Real estate rehab is a great investment strategy for real-estate experts. This strategy involves combining financing, maintenance, construction, and interior design together to achieve the highest return on any property investment. It’s a clever way for real estate moguls to earn some passive income, and it can also be a fantastic opportunity for those who want to expand their real-estate portfolio.
Rehabbing a home has plenty of unique benefits to offer, but like anything in life, it also comes with its own fair share of risks. Since savvy investors prefer to learn from the mistakes of others, rather than make their own, we’ve put together a list of some of the most common rehab pitfalls investors should try to avoid.
1. Hiring the Wrong Contractor
The foundation (literally) of any successful rehab project begins with hiring the perfect contractors. A contractor will be your eyes and ears on the ground of the project while investors are dealing with other concerns. They can help to protect borrowers from cost overruns and keep the timeline on track too. Additionally, contractors can also offer experienced advice on best practices for the rehab process.

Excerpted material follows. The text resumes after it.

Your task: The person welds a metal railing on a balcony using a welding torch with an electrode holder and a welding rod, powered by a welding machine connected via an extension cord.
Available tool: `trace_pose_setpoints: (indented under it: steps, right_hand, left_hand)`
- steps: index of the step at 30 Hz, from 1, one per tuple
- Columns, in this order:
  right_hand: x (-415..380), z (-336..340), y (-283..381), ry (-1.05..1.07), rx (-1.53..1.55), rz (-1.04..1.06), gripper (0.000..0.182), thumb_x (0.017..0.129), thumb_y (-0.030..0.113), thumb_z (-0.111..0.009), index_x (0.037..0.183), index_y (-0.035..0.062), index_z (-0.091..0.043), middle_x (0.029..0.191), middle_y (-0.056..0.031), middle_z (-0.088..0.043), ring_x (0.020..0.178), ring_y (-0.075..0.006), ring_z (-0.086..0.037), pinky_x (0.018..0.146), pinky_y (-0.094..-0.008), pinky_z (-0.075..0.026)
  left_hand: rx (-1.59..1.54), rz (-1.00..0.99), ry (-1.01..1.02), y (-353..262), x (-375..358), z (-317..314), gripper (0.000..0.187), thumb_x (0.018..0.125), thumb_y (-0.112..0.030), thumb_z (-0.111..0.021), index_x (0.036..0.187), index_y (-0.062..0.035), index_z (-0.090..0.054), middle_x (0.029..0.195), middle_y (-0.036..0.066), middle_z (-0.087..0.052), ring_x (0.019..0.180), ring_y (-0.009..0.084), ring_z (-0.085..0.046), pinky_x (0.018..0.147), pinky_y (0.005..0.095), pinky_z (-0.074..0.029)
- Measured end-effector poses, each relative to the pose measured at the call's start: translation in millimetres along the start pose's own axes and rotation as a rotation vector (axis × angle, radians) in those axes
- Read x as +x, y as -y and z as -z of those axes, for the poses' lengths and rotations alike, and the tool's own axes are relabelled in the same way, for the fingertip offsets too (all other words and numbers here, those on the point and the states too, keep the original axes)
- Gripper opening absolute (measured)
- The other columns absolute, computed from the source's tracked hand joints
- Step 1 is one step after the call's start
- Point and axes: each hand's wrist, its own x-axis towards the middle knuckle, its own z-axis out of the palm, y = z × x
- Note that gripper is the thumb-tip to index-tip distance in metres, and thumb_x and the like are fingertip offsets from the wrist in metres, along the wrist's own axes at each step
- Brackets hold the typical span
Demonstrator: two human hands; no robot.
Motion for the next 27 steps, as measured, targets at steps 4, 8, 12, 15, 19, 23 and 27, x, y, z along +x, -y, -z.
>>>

2. Being Financially Unprepared
While real estate investment can be a highly profitable adventure for many people, it’s important to remember that all investors must have the right assets in place to help them get started. To make money with real estate, an investor first needs to put some money in. Those who are unable to make ends meet will need to seek the support of a reliable peer-to-peer lending strategy.
As with most things in the business world, there’s a fine line between taking calculated risks and making careless decisions. Investors who are in a tricky spot may need to consider how they can cut costs by buying a cheaper property, for instance.
3. Not Knowing the Area
When a property professional purchases a home for a rehab project they commit not just to the structure, but to the neighborhood too. Spending too much time and money on flipping a property that isn’t in a good space could mean that borrowers have a hard time making their money back.
Often, real-estate investors will need to think about speaking to people in the local area, looking at crime rates, and finding school ratings to determine how profitable their chosen area might be.
4. Skipping Essential Upgrades
The key to a great rehab project is spending as little money as possible, while making a big profit. To save money, some investors find themselves feeling tempted to cut corners or only make minimal changes to keep expenses low. However, this is a common mistake. Remodeling bathrooms and kitchens aren’t projects that should only be half-done.
Popular upgrades in a home can make or break a real-estate investor when it comes to making a sale. While it’s important to think about financial restrictions and keep to a pre-established budget, entrepreneurs in the property rehab space need to be ready to take the right steps to make their house sell.
5. Not Having a Plan B
Life is unpredictable, and a property investor’s life can change within a matter of seconds. That’s why it’s so important for individuals to make sure that they have a plan B in place when a rehab project doesn’t go the way they had originally hoped.
Real estate investment can be a lucrative and exciting venture – but it has its risks. When it comes to rehab projects borrowers can improve their chances of making a return on their investment by hiring the right contractor, making the perfect renovations and ensuring that they select a home that’s located in the right area.